Nel tentativo di raffreddare la spinta inflazionistica, l’aumento dei tassi di interesse deciso dalla BCE in questa seconda parte dell’anno comporterà, tra il 2022 e il 2023, un aggravio degli oneri sui prestiti alle imprese di circa 15 miliardi di euro. A segnalarlo è l’Ufficio studi della CGIA. “Questa stima è stata costruita ipotizzando un aumento medio dei tassi di interesse del 2% tra il 2022 e il 2023. È stato applicato questo incremento alla luce del fatto che quest’anno il valore medio del tasso BCE (ponderato per i giorni) si attesterà attorno allo 0,6 per cento. Pertanto, applicando un tasso di incremento degli interessi medio del 2 per cento ai 749,2 miliardi di consistenze degli impieghi erogati alle imprese al 30 settembre scorso, l’anno prossimo queste ultime subiranno un aumento del costo del denaro pari a 14,9 miliardi di euro” si legge nella nota.
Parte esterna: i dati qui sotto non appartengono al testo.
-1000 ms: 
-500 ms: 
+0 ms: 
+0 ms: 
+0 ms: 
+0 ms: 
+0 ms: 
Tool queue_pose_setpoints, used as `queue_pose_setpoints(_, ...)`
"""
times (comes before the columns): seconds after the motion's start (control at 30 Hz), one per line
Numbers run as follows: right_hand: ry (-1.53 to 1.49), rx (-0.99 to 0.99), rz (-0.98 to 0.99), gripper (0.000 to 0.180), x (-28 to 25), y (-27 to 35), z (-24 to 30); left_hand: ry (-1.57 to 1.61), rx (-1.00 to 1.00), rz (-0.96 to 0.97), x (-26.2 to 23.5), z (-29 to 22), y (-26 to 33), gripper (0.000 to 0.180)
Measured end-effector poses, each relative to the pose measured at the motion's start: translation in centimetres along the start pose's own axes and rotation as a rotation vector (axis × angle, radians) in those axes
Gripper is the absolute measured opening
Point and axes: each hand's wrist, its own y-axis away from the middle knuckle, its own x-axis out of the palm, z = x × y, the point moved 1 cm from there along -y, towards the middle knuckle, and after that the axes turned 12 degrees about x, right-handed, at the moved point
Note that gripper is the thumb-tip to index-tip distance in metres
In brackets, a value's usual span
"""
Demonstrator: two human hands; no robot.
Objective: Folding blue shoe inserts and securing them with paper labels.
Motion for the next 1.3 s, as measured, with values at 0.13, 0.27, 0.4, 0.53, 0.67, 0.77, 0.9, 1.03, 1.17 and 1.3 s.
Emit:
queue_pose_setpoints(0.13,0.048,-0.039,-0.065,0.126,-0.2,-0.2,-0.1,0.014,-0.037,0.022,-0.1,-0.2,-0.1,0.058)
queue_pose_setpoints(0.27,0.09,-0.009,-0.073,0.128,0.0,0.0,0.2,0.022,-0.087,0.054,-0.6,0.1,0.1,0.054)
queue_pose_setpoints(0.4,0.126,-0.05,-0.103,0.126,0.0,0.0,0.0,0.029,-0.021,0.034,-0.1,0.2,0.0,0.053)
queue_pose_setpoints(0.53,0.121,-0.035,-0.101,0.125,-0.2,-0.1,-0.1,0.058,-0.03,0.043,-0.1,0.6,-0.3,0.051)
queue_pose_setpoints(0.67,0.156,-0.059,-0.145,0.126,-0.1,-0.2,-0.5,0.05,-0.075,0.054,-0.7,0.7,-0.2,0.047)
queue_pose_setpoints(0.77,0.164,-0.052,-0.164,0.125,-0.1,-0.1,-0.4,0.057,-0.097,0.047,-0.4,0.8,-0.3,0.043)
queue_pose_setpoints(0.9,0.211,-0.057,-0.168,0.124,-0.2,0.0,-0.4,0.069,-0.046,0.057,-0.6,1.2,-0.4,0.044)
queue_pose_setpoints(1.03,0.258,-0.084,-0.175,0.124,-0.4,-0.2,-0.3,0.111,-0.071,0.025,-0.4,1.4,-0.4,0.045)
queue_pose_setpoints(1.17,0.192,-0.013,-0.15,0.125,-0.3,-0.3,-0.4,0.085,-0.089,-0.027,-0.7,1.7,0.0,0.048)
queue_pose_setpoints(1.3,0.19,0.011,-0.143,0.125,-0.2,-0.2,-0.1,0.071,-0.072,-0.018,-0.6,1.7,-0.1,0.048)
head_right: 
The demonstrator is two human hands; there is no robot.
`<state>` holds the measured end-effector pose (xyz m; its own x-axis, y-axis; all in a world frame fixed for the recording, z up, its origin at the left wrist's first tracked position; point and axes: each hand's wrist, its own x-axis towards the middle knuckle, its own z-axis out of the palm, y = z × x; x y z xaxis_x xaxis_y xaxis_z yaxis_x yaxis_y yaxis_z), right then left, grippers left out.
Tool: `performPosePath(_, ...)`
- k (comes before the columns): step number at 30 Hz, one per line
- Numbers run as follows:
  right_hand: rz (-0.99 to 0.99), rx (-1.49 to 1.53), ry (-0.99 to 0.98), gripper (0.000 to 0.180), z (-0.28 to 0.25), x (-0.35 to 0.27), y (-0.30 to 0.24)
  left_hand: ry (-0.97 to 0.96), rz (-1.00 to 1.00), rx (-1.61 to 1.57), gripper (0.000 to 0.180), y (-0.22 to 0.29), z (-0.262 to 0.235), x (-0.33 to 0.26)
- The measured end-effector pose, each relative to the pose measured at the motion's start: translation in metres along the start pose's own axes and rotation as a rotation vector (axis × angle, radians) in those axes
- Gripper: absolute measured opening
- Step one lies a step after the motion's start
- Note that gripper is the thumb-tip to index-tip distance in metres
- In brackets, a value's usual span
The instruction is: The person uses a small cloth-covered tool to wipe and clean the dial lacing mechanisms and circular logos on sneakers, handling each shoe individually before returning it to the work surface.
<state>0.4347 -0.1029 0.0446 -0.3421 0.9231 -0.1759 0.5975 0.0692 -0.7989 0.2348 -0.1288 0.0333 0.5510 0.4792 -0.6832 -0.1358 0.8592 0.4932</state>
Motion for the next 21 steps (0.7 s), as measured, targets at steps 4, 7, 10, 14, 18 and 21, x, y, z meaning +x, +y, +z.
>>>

Le regioni più penalizzate da questo ritocco dei tassi saranno quelle dove sono maggiormente concentrate le attività produttive che si avvalgono dell’aiuto degli istituti di credito, vale a dire la Lombardia (+4,33 miliardi di euro), il Lazio e l’Emila Romagna (entrambe con +1,57 miliardi), il Veneto (+1,52 miliardi) e il Piemonte (+ 1 miliardo). Quasi 2/3 dei 15 miliardi di maggiore costo del denaro che le aziende dovranno farsi carico l’anno prossimo saranno riconducibili alle imprese del Nord. Gli aumenti dei tassi di interesse avranno anche delle ricadute negative sulla spesa delle famiglie, sugli investimenti delle imprese e sul costo del nostro debito pubblico. I nuovi aumenti dei tassi, quindi, potrebbero contribuire a frenare una crescita economica che l’anno prossimo in Italia dovrebbe attestarsi sullo 0,3/0,4 per cento. Una soglia che, molto probabilmente, avrà delle ricadute negative anche sull’occupazione.
Il trend crescente dei tassi previsti nel 2023 provocherà anche un altro effetto negativo. Secondo le ultime stime elaborate da Ernest & Young1, in Italia i prestiti bancari complessivi sono destinati a scendere dell’1,8 per cento. A questa contrazione contribuiranno, seppure in proporzioni diverse, tutti i segmenti creditizi. Quelli ipotecari, ad esempio, dello 0,3 per cento, il credito al consumo dell’1,5 per cento e gli impieghi alle imprese addirittura del 2,8 per cento. Una contrazione che, purtroppo, interesserà tutta Europa. Questa criticità, comunque, è destinata a durare poco. Nel 2024, infatti, nel nostro Paese il credito a famiglie e imprese tornerà ad aumentare complessivamente dell’1,3 per cento.